Retour à la réalité
____Assise sur son lit, elle réfléchit. Ca n’est qu’une adolescente comme les autres, bien qu’au fond elle soit tout de même un peu différente. Dans ses yeux verts on peut parfois lire le bonheur ; mais un bonheur qu’elle oublie rapidement, un bonheur qui laisse vite place à la mélancolie. Tout ce qu’elle voudrait, en fin de compte, c’est savoir. Savoir pourquoi les souvenirs heureux la rendent triste. Savoir pourquoi le temps passe si vite lorsque l’on passe des bons moments, pourquoi il prend un malin plaisir à ralentir quand on souffre. Savoir pourquoi elle devrait se plier à des règles, obéir à d’autres, alors que tous les Hommes sont censés être libres et égaux… Juste savoir. Mais personne ne peut offrir de réponses à ses questions, n’est-ce pas ? Et ça, elle en est bien consciente. Comme si elle était trop exigeante, comme si ce qu’elle demandait était trop difficile. Mais peut-être que ça l’est après tout ? Savoir pourquoi elle se pose toutes ces questions aussi…
____C’est certainement l’âge. C’est maintenant qu’elle prend conscience de ce qu’a été son début de vie. Elle n’a été qu’un mouton. Un simple mouton, rien de plus. S’en rendre compte si tard, ça fait mal. Surtout quand autant de choses vous tombent dessus en même temps. Vous vous rendez compte qu’en fait, on n’a fait que se servir de vous, se moquer. Quoi que… elle a sûrement été consciente, par moments, qu’elle n’était qu’une remplaçante. Mais elle ne voulait pas se l’avouer. A son âge, c’était trop dur. Se sentir considérée, incluse dans une bande… être comme les autres quoi ! Ca fait chaud au cœur. On a l’impression de se sentir aimé, d’être entouré comme on l’a toujours voulu. Et puis… et puis il y a la chute. Une chute interminable, qui n’arrive que quatre ans plus tard, une chute vertigineuse. Elle se sent tomber, mais personne ne la rattrape. Elle ne voit pas de main se tendre. Il n’y a qu’elle et le vide, cet élément qui l’attire, lui, sous elle, qui l’attire, qui l’attire… Un ravin sans fond, un gouffre sans fin, dans lequel on se sent précipité.

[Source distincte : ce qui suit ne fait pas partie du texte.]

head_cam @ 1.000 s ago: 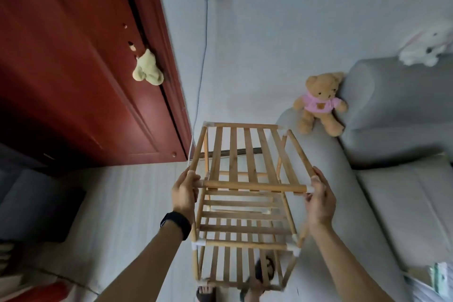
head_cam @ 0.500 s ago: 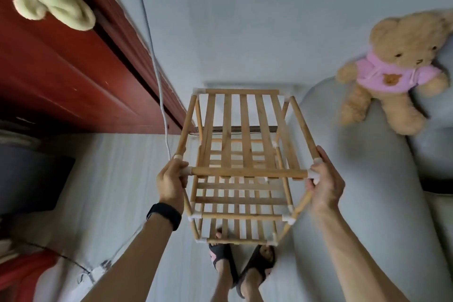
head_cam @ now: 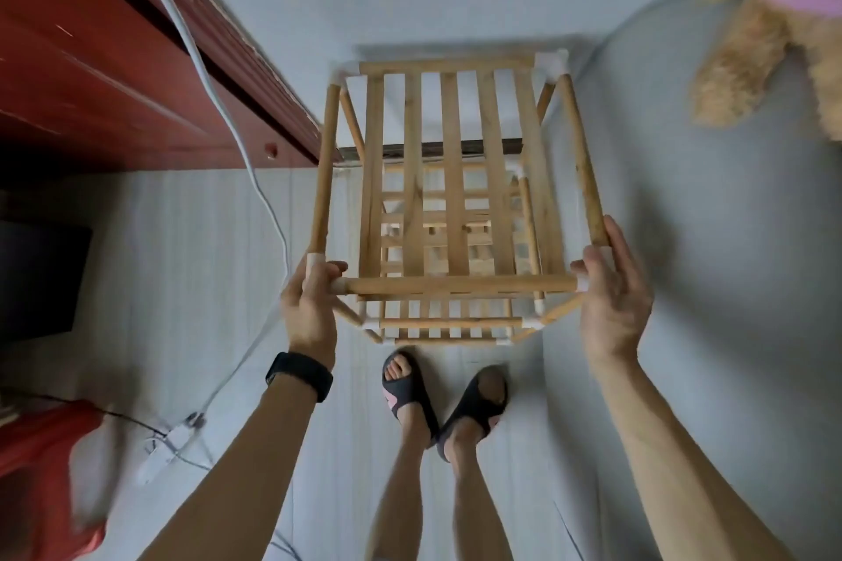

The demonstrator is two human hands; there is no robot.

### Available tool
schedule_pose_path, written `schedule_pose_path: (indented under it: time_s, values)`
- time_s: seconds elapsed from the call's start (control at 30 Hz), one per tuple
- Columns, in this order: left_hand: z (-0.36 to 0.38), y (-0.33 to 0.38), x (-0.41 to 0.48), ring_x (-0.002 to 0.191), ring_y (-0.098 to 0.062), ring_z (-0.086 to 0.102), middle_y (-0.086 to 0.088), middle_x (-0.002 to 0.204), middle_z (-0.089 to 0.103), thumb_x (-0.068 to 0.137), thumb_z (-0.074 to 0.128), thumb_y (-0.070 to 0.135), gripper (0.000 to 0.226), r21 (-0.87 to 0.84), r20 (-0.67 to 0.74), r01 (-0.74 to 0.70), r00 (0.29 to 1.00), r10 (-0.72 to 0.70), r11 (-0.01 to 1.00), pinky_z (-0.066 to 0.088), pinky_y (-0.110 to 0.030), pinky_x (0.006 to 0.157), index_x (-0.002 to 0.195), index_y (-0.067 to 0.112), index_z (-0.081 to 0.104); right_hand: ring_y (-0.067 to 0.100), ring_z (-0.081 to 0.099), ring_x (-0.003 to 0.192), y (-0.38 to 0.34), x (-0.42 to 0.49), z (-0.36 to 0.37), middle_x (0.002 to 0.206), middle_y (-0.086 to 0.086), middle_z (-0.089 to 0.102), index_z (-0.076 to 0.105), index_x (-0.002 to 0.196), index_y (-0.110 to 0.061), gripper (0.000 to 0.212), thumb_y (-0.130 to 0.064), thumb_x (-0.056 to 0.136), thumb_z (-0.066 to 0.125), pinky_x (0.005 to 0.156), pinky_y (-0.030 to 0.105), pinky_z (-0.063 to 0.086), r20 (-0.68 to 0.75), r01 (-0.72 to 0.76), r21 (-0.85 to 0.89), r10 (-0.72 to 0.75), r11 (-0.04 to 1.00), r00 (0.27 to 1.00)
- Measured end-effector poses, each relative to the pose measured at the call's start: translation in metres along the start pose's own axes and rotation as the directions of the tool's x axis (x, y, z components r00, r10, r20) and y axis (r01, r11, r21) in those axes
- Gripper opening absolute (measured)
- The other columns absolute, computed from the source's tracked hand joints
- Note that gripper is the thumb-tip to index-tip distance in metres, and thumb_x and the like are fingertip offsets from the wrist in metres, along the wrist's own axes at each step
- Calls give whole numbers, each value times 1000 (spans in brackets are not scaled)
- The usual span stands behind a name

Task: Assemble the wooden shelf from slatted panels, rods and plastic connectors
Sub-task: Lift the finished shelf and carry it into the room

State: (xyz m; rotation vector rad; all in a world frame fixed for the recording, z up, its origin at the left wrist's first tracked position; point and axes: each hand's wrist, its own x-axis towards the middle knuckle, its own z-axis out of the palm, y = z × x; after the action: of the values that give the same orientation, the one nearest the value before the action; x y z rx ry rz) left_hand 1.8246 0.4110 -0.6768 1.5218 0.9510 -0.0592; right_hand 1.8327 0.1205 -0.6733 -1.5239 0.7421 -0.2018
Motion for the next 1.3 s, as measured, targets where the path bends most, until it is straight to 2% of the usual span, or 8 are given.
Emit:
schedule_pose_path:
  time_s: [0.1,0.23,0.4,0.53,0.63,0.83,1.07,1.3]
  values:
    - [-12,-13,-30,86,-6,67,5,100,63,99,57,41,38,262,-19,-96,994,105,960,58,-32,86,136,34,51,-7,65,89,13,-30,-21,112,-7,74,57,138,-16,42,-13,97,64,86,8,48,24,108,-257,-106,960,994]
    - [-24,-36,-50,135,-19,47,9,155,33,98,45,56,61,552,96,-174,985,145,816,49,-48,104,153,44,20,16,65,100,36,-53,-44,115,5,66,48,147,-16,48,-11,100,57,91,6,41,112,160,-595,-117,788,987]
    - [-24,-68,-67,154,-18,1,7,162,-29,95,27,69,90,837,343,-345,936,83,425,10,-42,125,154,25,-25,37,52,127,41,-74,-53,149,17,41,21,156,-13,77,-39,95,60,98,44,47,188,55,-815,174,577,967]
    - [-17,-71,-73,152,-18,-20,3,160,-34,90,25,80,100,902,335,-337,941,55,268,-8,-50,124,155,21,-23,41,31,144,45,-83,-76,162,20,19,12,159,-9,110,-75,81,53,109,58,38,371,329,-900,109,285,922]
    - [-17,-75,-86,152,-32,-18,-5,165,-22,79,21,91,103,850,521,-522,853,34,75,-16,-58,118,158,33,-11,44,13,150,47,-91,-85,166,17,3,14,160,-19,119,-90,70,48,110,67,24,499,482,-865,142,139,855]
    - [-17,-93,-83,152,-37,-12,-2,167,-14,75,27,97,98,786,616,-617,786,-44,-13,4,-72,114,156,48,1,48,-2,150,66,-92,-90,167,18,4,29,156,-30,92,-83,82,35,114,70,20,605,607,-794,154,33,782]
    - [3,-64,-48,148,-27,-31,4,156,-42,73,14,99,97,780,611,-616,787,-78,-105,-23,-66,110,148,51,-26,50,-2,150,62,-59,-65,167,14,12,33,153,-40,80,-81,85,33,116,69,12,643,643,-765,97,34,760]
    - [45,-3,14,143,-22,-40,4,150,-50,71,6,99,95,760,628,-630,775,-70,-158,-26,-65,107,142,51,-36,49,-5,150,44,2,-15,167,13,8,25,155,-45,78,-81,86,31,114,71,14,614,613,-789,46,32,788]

On aime l’effondrement au départ, mais ça se remplace vite par l’envie que cela se termine rapidement, afin de pouvoir remonter. Remonter vers la lumière, en s’aggripant à chaque paroi, chaque pierre, même si pour cela nos mains doivent en souffrir, être écorchées. A la fin les plaies seront soignées, revoyant elles aussi la lumière, la délivrance…
____Elle se dit qu’un jour, un jour béni pour elle, elle découvrira enfin des gens qui l’aimeront à sa juste valeur, qui ne lui en voudront pas d’être différente. Rien que pour ça, elle désire se battre. Mais ces gens ne sont pas là, seront-ils vraiment là un jour, et elle n’a pas le courage d’affronter seule sa remontée. Elle ne voit toujours pas le fond du précipice, c’est noir, obscur. Un sifflement retentit à ses oreilles, mais ça n’est pas un bel oiseau. Ce n’est que le bruit du vent qui lui bat le visage, qui va en sens inverse. Lui il sait aller vers le haut. Elle aimerait le suivre, trouver un endroit où s’accrocher à lui, et remonter avec. Puis elle ne le quitterait plus, comme remerciement de l’avoir sauvée, elle lui offrirait son amitié. Sa confiance, aussi. Cette confiance qu’elle n’arrive plus à confier aux personnes qui l’entourent. Même à elle-même, elle commence à avoir du mal. Son amour peut-être, un amour enfoui au fond d’elle, son amour enfermé dans son cœur, son amour que personne n’a encore réussi à dérober.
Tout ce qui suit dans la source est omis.